Task brief: Show all the lines in the data below that include the word "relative".

Data under study:
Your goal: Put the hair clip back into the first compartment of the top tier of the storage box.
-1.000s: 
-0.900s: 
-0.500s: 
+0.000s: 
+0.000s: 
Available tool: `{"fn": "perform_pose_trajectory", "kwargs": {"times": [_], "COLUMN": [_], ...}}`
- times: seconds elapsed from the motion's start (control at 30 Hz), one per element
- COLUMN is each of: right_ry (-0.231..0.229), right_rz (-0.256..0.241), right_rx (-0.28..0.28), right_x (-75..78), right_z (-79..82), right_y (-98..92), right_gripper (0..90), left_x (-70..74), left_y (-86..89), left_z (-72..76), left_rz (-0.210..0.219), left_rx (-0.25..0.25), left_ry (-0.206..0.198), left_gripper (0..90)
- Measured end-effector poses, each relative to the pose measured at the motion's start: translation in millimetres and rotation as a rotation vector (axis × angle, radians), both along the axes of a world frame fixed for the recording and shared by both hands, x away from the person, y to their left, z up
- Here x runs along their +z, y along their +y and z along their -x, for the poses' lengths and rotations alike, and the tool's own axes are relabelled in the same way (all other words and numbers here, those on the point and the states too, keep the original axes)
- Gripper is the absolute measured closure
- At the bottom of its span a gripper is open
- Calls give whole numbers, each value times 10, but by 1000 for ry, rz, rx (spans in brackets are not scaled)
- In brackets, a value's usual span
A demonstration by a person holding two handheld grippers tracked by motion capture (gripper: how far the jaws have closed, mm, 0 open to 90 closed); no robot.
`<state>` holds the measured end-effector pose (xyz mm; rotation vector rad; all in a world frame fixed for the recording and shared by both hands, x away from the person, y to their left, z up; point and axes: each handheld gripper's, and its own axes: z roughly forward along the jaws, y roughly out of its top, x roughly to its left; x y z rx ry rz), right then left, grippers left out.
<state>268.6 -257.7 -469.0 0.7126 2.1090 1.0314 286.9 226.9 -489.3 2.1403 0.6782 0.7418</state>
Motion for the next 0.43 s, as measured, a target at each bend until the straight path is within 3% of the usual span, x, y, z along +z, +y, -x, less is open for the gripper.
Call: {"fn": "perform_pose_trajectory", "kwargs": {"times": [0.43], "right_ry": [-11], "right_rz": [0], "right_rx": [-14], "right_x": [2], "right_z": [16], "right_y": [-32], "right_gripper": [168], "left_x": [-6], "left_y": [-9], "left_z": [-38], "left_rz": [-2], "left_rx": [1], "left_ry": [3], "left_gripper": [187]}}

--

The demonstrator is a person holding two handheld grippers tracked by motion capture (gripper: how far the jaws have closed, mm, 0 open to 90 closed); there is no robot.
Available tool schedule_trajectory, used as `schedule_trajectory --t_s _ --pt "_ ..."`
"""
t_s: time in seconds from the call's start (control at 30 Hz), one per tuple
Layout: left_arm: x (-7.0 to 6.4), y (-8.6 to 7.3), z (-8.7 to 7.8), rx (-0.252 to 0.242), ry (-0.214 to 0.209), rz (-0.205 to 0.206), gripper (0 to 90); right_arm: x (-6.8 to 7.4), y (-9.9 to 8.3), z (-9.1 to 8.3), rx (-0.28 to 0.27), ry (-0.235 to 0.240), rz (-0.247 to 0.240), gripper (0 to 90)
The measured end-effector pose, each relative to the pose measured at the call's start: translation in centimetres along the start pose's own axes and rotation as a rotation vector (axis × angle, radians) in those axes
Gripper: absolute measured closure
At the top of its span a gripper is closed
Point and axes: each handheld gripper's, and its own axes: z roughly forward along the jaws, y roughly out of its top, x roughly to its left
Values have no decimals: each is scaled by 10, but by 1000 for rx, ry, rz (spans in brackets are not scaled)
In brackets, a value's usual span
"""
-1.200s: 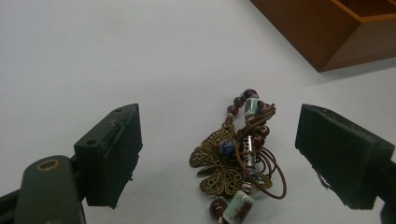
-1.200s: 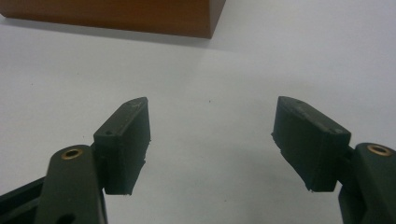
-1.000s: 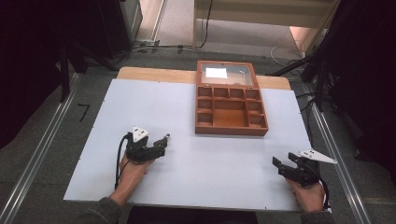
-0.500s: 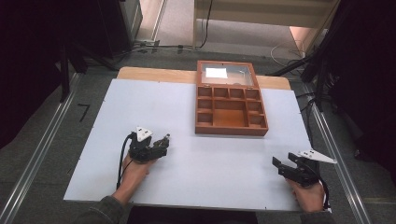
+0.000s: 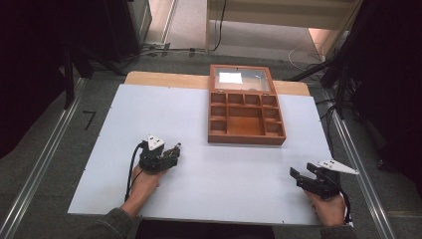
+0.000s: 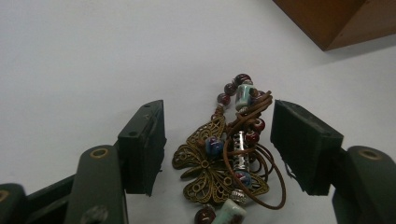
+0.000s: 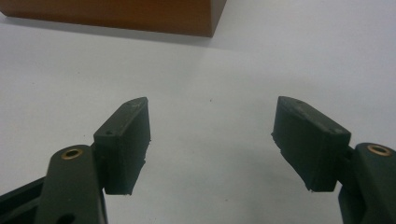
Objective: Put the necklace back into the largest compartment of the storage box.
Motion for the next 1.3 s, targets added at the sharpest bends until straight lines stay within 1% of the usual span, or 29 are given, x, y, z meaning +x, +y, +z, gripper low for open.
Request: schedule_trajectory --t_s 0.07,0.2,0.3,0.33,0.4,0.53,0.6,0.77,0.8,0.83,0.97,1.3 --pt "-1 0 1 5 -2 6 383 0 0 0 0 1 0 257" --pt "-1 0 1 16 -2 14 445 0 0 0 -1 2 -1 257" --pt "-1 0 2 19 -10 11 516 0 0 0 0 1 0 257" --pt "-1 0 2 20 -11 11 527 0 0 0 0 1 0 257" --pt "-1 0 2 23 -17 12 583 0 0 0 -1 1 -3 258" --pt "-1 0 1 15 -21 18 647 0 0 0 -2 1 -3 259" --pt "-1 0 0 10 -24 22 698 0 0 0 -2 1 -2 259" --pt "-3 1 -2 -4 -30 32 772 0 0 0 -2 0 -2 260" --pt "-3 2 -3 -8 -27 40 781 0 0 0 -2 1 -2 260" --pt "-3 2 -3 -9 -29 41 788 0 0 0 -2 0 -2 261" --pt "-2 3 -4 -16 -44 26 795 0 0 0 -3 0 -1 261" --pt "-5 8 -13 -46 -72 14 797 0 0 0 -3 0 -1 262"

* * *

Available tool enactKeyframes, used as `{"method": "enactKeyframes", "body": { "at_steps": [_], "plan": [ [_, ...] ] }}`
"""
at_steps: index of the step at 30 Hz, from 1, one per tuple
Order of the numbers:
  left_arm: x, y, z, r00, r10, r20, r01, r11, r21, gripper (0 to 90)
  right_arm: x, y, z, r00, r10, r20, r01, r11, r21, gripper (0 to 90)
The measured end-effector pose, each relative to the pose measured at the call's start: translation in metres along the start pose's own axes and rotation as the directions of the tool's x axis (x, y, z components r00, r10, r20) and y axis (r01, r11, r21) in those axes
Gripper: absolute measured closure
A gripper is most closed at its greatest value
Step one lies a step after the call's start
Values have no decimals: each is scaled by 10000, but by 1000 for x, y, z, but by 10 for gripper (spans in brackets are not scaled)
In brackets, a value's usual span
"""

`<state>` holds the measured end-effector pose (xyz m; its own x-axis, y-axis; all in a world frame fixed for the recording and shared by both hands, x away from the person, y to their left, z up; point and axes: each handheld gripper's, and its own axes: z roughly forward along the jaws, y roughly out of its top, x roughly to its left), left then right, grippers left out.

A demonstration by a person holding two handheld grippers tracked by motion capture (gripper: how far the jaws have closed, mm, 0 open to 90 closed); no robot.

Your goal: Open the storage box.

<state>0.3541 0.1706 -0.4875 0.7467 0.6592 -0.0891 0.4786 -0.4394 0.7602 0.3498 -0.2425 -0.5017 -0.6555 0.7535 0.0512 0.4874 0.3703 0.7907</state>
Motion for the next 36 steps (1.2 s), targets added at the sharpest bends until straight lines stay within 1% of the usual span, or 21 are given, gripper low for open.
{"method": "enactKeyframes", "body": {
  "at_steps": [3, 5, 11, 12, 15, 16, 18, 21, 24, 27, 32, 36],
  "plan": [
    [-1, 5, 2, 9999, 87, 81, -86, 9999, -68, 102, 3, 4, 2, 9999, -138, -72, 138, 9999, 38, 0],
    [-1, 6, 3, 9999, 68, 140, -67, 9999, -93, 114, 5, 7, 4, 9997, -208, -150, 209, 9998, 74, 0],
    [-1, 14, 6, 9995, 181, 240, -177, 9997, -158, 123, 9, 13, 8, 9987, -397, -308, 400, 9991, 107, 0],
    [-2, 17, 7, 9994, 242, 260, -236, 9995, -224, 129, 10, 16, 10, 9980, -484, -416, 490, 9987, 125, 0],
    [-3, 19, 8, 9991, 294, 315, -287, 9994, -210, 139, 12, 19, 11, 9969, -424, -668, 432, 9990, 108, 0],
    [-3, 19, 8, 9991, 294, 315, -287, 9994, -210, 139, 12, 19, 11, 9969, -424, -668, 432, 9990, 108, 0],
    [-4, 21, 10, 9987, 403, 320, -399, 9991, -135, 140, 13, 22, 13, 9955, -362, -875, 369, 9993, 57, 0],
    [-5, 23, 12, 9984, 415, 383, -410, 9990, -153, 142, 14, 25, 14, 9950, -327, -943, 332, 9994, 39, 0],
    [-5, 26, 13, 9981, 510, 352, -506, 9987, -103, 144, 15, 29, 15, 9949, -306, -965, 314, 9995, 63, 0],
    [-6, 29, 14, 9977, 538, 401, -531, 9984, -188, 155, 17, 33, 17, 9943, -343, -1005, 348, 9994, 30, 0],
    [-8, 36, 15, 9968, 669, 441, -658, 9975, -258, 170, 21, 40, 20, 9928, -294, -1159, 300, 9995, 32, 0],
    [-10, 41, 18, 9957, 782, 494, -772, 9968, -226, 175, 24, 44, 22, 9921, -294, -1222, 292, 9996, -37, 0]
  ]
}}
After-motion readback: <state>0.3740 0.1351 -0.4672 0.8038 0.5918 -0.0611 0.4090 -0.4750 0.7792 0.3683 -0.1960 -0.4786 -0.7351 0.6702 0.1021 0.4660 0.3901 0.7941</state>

Written solution:
- Measured end-effector poses, each relative to the pose measured at the motion's start: translation in millimetres and rotation as a rotation vector (axis × angle, radians), both along the axes of a world frame fixed for the recording and shared by both hands, x away from the person, y to their left, z up
The measured end-effector pose, each relative to the pose measured at the call's start: translation in centimetres along the start pose's own axes and rotation as a rotation vector (axis × angle, radians) in those axes
The measured end-effector pose, each relative to the pose measured at the call's start: translation in metres along the start pose's own axes and rotation as the directions of the tool's x axis (x, y, z components r00, r10, r20) and y axis (r01, r11, r21) in those axes

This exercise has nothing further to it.